What this task involves:
Check every line of the material below, and show those that contain "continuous".

Extracted data:
▼
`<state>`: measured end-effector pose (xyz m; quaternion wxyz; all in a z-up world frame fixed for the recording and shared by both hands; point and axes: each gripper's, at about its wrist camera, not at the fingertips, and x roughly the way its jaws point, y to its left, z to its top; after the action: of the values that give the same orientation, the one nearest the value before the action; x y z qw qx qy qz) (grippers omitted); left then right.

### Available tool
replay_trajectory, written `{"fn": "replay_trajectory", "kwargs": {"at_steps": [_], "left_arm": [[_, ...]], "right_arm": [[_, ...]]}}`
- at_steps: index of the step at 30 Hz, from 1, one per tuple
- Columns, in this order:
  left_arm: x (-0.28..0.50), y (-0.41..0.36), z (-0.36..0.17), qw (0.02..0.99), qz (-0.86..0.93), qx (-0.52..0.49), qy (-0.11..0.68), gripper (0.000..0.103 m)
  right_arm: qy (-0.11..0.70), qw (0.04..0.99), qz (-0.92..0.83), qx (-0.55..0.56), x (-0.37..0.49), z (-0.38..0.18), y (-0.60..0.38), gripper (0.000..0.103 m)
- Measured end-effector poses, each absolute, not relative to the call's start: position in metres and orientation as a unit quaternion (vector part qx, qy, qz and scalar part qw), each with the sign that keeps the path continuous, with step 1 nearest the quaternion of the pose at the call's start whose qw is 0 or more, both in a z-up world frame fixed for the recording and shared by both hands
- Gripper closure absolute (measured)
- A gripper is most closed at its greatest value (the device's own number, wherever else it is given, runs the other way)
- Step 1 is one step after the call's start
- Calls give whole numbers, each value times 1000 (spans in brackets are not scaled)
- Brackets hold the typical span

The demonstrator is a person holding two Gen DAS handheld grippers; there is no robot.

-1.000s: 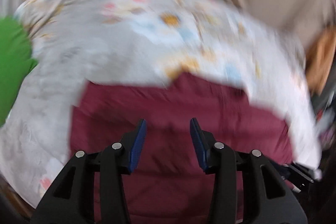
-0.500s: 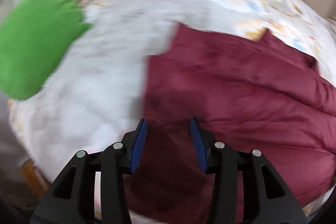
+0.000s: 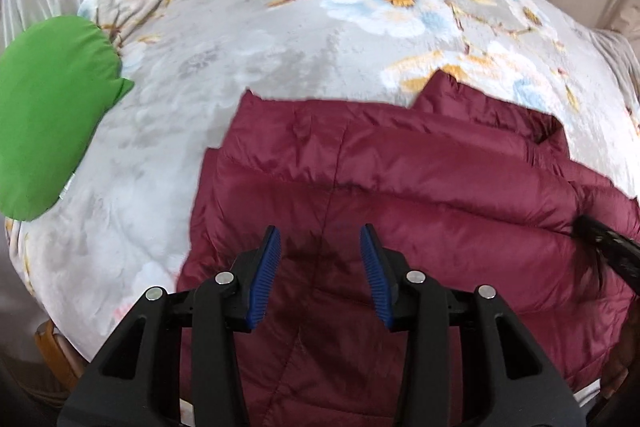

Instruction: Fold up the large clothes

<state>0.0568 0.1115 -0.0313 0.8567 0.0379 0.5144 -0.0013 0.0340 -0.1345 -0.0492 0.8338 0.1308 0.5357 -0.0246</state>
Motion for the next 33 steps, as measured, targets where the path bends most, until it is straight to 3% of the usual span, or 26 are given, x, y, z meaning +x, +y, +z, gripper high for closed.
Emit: {"fn": "replay_trajectory", "kwargs": {"at_steps": [2, 7, 14, 17, 20, 25, 33], "left_arm": [[58, 112, -38, 852, 1, 34, 522, 63], [57, 113, -46, 849, 7, 33, 528, 62], [62, 111, -51, 846, 12, 41, 531, 62], [64, 112, -52, 845, 9, 37, 533, 62], [64, 112, -52, 845, 9, 38, 533, 62], [64, 111, -53, 845, 9, 39, 534, 62], [68, 113, -56, 844, 9, 37, 535, 61]], "right_arm": [[543, 829, -33, 131, 29, -54, -136, 103], [514, 846, -16, 140, 28, -27, -129, 96], [556, 822, -21, 122, 61, -68, -114, 103], [536, 831, -10, 146, 56, -45, -111, 94], [527, 839, 12, 137, 48, -31, -96, 94], [550, 828, 10, 111, 64, -52, -75, 94], [557, 828, 1, 69, 94, -76, -54, 101]]}}
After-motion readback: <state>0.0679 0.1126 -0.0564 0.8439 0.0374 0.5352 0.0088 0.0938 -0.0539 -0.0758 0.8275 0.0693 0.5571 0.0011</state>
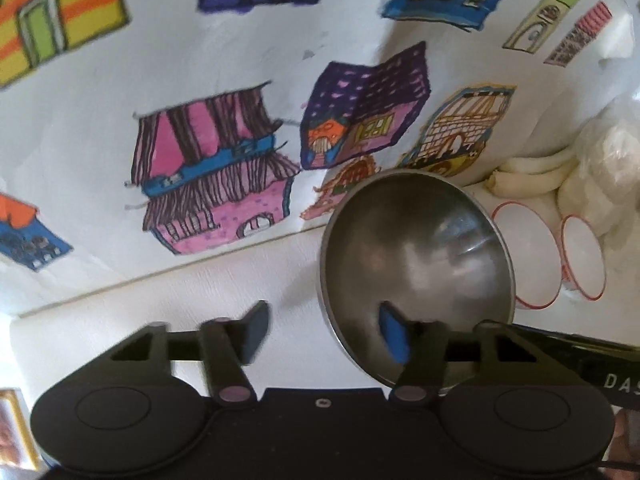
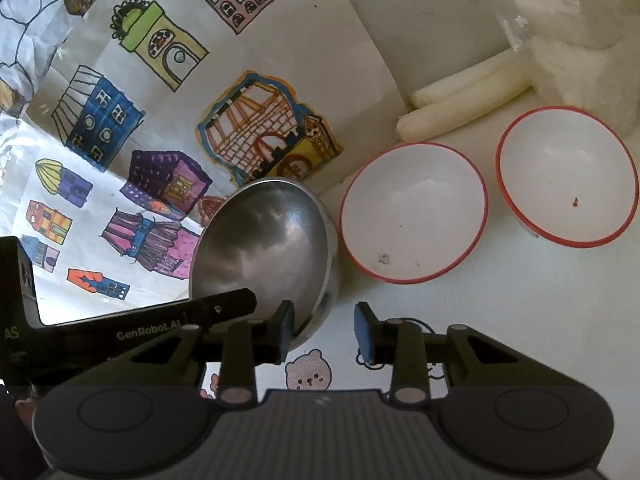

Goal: Organize plates and bowls
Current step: 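Close the left tool on the steel bowl rim while the right tool grips it too, then lift the steel bowl with both tools, lower it beside the plates, open both, then withdraw both tools and move them toward the white red-rimmed bowls, then close the left tool on a white bowl rim while the right tool grips it too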

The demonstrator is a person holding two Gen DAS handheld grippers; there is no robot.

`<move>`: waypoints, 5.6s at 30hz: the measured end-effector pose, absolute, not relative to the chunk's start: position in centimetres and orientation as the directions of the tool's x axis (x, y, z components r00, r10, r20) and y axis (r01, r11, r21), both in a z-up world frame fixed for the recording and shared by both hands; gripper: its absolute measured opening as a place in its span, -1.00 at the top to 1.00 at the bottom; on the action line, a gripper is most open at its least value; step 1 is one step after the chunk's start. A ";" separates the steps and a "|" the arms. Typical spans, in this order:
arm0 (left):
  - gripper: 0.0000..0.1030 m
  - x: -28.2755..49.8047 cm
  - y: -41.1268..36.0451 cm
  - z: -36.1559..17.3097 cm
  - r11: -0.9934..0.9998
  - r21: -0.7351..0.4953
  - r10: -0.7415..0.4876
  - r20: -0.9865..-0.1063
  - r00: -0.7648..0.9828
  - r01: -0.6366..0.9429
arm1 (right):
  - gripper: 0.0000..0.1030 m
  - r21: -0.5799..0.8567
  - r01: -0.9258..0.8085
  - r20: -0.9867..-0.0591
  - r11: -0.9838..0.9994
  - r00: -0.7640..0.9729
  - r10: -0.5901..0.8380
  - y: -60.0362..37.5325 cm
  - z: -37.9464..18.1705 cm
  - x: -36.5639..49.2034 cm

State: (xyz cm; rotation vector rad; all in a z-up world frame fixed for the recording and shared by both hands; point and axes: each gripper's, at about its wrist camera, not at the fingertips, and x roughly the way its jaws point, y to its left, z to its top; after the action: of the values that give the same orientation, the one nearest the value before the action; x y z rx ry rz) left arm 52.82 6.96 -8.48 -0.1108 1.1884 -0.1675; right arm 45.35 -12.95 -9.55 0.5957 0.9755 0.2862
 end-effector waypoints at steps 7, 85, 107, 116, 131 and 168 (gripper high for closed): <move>0.65 51.5 7.7 -8.1 0.971 -0.238 -0.230 -0.899 0.373 0.027 | 0.63 0.607 0.006 -0.681 0.794 0.518 0.517 -13.1 -9.6 46.0; 0.23 35.6 -13.2 -6.3 0.978 -0.188 -0.203 -0.952 0.227 0.085 | 0.31 0.539 -0.043 -0.765 0.841 0.392 0.510 -31.7 -11.2 28.5; -0.99 28.6 -9.3 1.6 0.961 -0.253 -0.274 -0.820 0.503 0.111 | -0.99 0.468 0.007 -0.667 0.884 0.659 0.348 -34.1 -4.2 20.7; -0.99 24.8 -7.5 3.1 0.943 -0.299 -0.327 -0.764 0.556 0.144 | -1.00 0.352 0.031 -0.635 0.936 0.742 0.214 -31.0 -1.3 14.7; -0.99 28.4 -7.4 1.3 0.962 -0.273 -0.241 -0.807 0.539 0.022 | -1.00 0.334 0.033 -0.657 0.942 0.725 0.207 -32.4 -2.6 19.2; -0.67 49.9 -14.6 -8.8 0.913 -0.116 0.021 -0.944 0.329 -0.392 | -0.01 0.574 -0.011 -0.680 0.819 0.551 0.484 -34.0 -12.1 45.6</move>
State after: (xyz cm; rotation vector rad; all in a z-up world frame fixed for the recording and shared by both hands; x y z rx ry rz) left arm 49.87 -14.59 -8.83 -0.3526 1.2116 0.2772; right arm 45.55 -33.99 -12.12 0.5549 0.9519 0.3110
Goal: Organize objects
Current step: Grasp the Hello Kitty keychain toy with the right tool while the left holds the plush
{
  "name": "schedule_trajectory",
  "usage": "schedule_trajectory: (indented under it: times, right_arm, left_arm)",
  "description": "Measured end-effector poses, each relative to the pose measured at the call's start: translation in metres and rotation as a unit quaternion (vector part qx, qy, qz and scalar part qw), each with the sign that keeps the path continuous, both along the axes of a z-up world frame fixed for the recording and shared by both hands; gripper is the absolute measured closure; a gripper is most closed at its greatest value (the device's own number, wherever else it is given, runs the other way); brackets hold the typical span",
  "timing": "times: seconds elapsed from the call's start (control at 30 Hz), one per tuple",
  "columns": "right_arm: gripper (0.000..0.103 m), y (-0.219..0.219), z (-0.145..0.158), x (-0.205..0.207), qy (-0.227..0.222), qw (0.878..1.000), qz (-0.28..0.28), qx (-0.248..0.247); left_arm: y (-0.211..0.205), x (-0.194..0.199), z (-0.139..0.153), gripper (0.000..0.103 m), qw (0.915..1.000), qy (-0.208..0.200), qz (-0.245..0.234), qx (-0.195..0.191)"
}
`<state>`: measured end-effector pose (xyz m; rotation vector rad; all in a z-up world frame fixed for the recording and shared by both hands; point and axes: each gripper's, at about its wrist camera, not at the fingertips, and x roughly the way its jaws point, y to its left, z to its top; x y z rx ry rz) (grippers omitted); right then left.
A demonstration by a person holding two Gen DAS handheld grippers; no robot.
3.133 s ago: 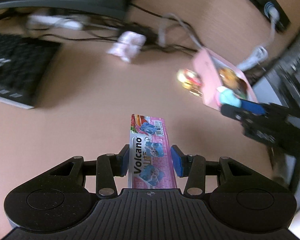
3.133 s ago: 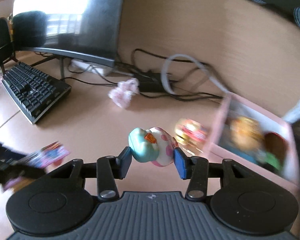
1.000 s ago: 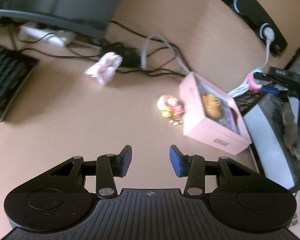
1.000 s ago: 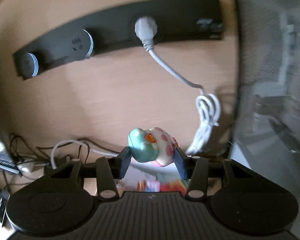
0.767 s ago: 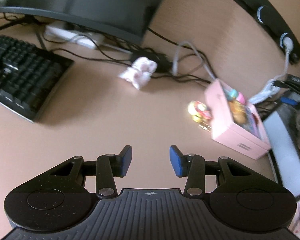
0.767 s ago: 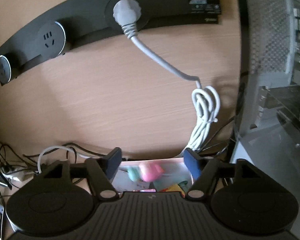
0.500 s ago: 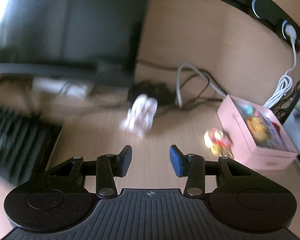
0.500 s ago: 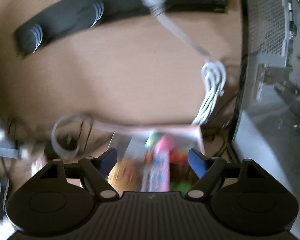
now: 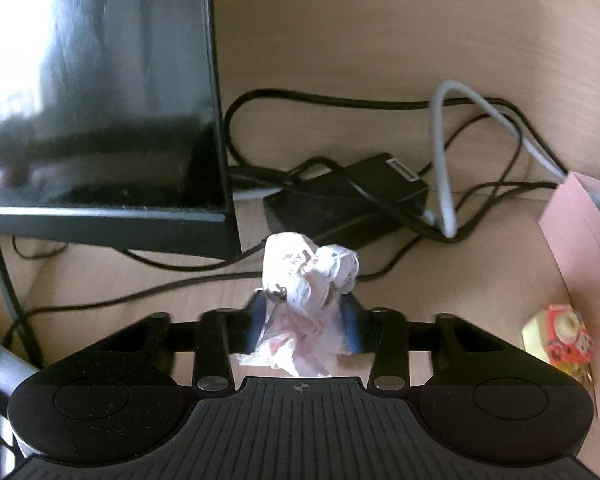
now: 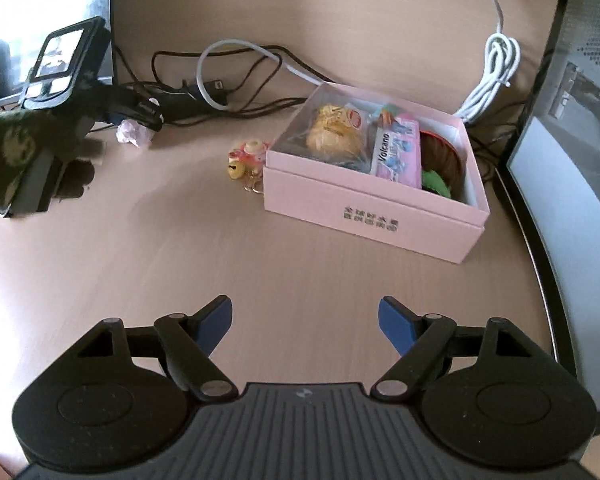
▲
Your solution:
- Measured end-effector poses, each absolute, not relative to the call's start: position in metres and orientation as a unit quaternion (vector part qx, qy, qz and scalar part qw), each with the sign that keeps the path continuous, with step 1 nearest the quaternion of the pose at the call's start whose qw is 0 or more, both in a z-up world frame fixed for the recording and shared by both hands
  "description": "Measured end-effector poses, each relative to the pose measured at the call's start: translation in metres and rotation as a unit quaternion (vector part qx, qy, qz and scalar part qw), each with the sign that keeps the path continuous, both along the axes of a z-up world frame fixed for the recording and shared by both hands; gripper is the absolute measured closure; a gripper is most closed at its greatest value (the device's own number, wherever else it is given, runs the other way); brackets hold the typical span",

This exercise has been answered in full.